URL: "https://www.todayonline.com/"

These are the two methods I have tried but failed.

Method 1: Beautiful Soup

tdy_url = "https://www.todayonline.com/"
page = requests.get(tdy_url).text
soup = BeautifulSoup(page)
soup  # Returns me a HTML with javascript text
soup.find_all('h3')

### Returns me empty list []

Method 2: Selenium + BeautifulSoup

tdy_url = "https://www.todayonline.com/"

options = Options()
options.headless = True

driver = webdriver.Chrome("chromedriver",options=options)

driver.get(tdy_url)
time.sleep(10)
html = driver.page_source

soup = BeautifulSoup(html)
soup.find_all('h3')

### Returns me only less than 1/4 of the 'h3' tags found in the original page source 

Please help. I have tried scraping other news websites and it is so much easier. Thank you.

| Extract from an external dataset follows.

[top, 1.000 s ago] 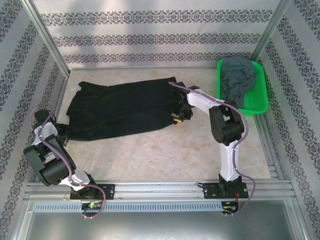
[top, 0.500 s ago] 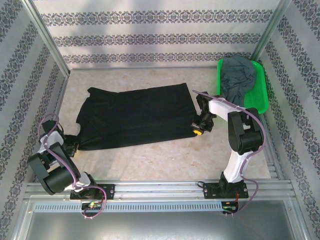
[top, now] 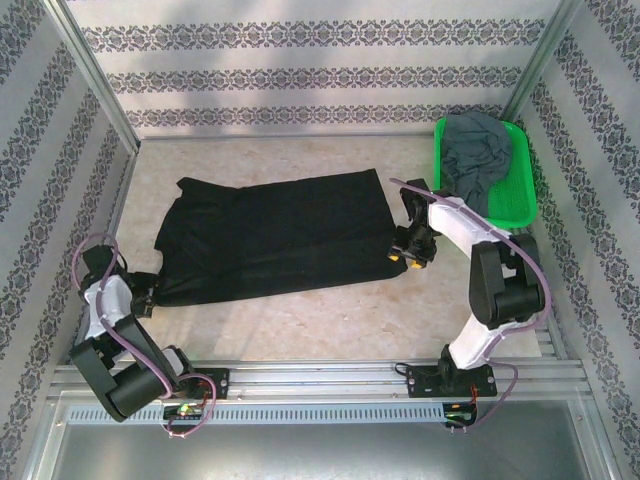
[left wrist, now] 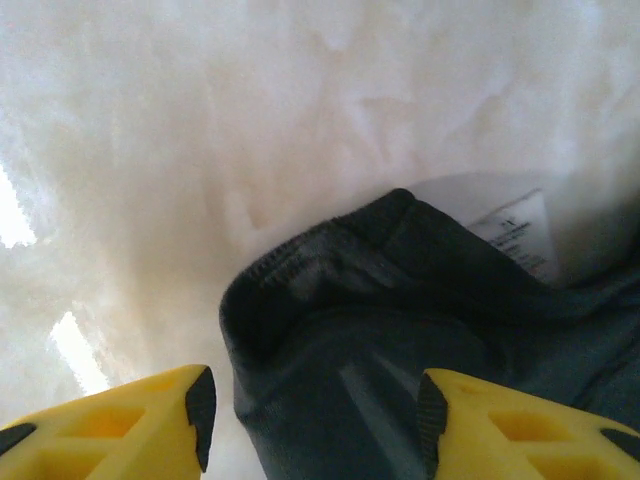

You can access data via API (check out the Network tab): 在此处输入图片说明


For example,

import requests
url = "https://www.todayonline.com/api/v3/news_feed/7"
data = requests.get(url).json()

The news data on the website you are trying to scrape is fetched from the server using JavaScript (this is called XHR -- XMLHttpRequest ). It is happening dynamically, while the page is loading or being scrolled. so this data is not returned inside the page returned by the server.

In the first example, you are getting only the page returned by the server -- without the news, but with JS that is supposed to get them. Neither requests nor BeautifulSoup can execute JS.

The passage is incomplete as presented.